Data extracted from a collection
========

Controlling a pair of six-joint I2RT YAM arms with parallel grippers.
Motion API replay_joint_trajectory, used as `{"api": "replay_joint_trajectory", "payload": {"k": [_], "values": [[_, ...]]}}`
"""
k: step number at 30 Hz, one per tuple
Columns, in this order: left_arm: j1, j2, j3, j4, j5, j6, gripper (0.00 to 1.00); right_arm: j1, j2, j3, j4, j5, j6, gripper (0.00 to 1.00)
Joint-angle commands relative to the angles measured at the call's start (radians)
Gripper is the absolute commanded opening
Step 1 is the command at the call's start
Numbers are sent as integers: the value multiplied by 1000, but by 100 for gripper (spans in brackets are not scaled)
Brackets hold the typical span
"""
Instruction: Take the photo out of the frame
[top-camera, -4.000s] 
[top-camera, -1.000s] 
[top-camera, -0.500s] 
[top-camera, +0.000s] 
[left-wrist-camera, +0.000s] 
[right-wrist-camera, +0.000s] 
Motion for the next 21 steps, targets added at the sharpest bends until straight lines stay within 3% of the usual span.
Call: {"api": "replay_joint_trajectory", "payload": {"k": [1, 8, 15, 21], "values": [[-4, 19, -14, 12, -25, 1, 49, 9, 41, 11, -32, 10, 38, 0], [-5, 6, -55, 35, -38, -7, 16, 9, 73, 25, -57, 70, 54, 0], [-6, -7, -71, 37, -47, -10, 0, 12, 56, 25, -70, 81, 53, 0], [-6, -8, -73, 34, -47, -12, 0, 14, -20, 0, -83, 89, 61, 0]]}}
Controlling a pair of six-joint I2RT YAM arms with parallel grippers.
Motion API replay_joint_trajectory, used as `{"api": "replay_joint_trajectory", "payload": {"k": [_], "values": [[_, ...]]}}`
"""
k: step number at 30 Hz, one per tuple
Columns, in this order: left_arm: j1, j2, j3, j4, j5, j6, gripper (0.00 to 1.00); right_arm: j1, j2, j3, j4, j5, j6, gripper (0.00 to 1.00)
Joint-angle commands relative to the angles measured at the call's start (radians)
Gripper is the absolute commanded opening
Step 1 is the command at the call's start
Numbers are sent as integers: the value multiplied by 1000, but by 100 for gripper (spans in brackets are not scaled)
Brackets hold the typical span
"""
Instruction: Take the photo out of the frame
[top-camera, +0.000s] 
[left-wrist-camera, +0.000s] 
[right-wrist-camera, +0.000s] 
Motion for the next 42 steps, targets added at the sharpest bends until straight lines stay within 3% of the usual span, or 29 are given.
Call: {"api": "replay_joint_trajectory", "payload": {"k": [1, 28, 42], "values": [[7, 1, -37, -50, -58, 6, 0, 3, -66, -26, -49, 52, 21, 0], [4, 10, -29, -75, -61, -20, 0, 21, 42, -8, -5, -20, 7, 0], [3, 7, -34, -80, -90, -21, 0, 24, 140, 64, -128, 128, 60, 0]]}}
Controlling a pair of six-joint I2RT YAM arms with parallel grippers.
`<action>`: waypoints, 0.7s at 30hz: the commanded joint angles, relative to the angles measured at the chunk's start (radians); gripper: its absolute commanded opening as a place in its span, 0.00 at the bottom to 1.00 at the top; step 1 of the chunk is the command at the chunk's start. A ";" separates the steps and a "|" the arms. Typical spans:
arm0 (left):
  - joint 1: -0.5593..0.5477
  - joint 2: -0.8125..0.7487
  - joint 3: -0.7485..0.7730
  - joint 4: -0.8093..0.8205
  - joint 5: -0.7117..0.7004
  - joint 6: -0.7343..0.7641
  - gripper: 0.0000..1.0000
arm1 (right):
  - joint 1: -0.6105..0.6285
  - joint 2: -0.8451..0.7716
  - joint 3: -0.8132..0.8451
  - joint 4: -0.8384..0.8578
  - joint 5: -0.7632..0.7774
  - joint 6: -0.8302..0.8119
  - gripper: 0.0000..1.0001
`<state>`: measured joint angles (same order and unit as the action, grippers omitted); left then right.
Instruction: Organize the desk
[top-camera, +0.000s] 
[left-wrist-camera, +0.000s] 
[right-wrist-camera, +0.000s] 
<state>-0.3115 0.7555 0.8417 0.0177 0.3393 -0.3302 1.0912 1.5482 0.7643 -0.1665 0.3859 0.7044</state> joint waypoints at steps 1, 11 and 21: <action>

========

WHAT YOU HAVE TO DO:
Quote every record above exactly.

OUTPUT FOR THIS EXERCISE:
Controlling a pair of six-joint I2RT YAM arms with parallel grippers.
Motion API replay_joint_trajectory, used as `{"api": "replay_joint_trajectory", "payload": {"k": [_], "values": [[_, ...]]}}`
"""
k: step number at 30 Hz, one per tuple
Columns, in this order: left_arm: j1, j2, j3, j4, j5, j6, gripper (0.00 to 1.00); right_arm: j1, j2, j3, j4, j5, j6, gripper (0.00 to 1.00)
Joint-angle commands relative to the angles measured at the call's start (radians)
Gripper is the absolute commanded opening
Step 1 is the command at the call's start
Numbers are sent as integers: the value multiplied by 1000, but by 100 for gripper (spans in brackets are not scaled)
Brackets hold the typical span
"""
Instruction: Take the photo out of the frame
[top-camera, -4.000s] 
[top-camera, -1.000s] 
[top-camera, -0.500s] 
[top-camera, +0.000s] 
[left-wrist-camera, +0.000s] 
[right-wrist-camera, +0.000s] 
Motion for the next 21 steps, targets added at the sharpest bends until straight lines stay within 3% of the usual span.
Call: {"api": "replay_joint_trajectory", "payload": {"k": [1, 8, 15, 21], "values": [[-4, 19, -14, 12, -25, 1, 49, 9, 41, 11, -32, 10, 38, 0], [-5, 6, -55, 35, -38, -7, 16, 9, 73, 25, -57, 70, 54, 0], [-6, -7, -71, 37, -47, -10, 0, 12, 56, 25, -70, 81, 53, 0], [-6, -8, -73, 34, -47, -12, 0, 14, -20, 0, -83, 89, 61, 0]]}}
Controlling a pair of six-joint I2RT YAM arms with parallel grippers.
Motion API replay_joint_trajectory, used as `{"api": "replay_joint_trajectory", "payload": {"k": [_], "values": [[_, ...]]}}`
"""
k: step number at 30 Hz, one per tuple
Columns, in this order: left_arm: j1, j2, j3, j4, j5, j6, gripper (0.00 to 1.00); right_arm: j1, j2, j3, j4, j5, j6, gripper (0.00 to 1.00)
Joint-angle commands relative to the angles measured at the call's start (radians)
Gripper is the absolute commanded opening
Step 1 is the command at the call's start
Numbers are sent as integers: the value multiplied by 1000, but by 100 for gripper (spans in brackets are not scaled)
Brackets hold the typical span
"""
Instruction: Take the photo out of the frame
[top-camera, +0.000s] 
[left-wrist-camera, +0.000s] 
[right-wrist-camera, +0.000s] 
Motion for the next 42 steps, targets added at the sharpest bends until straight lines stay within 3% of the usual span, or 29 are given.
Call: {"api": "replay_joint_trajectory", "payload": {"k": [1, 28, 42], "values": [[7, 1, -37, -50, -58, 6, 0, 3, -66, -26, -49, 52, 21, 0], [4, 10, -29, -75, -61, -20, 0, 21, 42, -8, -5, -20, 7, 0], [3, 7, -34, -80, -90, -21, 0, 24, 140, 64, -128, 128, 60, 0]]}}
Controlling a pair of six-joint I2RT YAM arms with parallel grippers.
`<action>`: waypoints, 0.7s at 30hz: the commanded joint angles, relative to the angles measured at the chunk's start (radians); gripper: its absolute commanded opening as a place in its span, 0.00 at the bottom to 1.00 at the top; step 1 of the chunk is the command at the chunk's start. A ";" separates the steps and a "|" the arms. Typical spans:
arm0 (left):
  - joint 1: -0.5593..0.5477
  - joint 2: -0.8125..0.7487
  - joint 3: -0.7485..0.7730
  - joint 4: -0.8093..0.8205
  - joint 5: -0.7117..0.7004
  - joint 6: -0.7343..0.7641
  - gripper: 0.0000..1.0000
arm1 (right):
  - joint 1: -0.6105..0.6285
  - joint 2: -0.8451..0.7716
  - joint 3: -0.8132..0.8451
  - joint 4: -0.8384..0.8578
  - joint 5: -0.7632..0.7774
  - joint 6: -0.8302..0.8119
  - gripper: 0.0000..1.0001
`<state>`: measured joint angles (same order and unit as the action, grippers omitted); left then right.
Instruction: Organize the desk
[top-camera, +0.000s] 
[left-wrist-camera, +0.000s] 
[right-wrist-camera, +0.000s] 
<state>-0.3115 0.7555 0.8417 0.0177 0.3393 -0.3302 1.0912 1.5482 0.7643 -0.1665 0.3859 0.7044</state> joint waypoints at steps 1, 11 and 21: <action>

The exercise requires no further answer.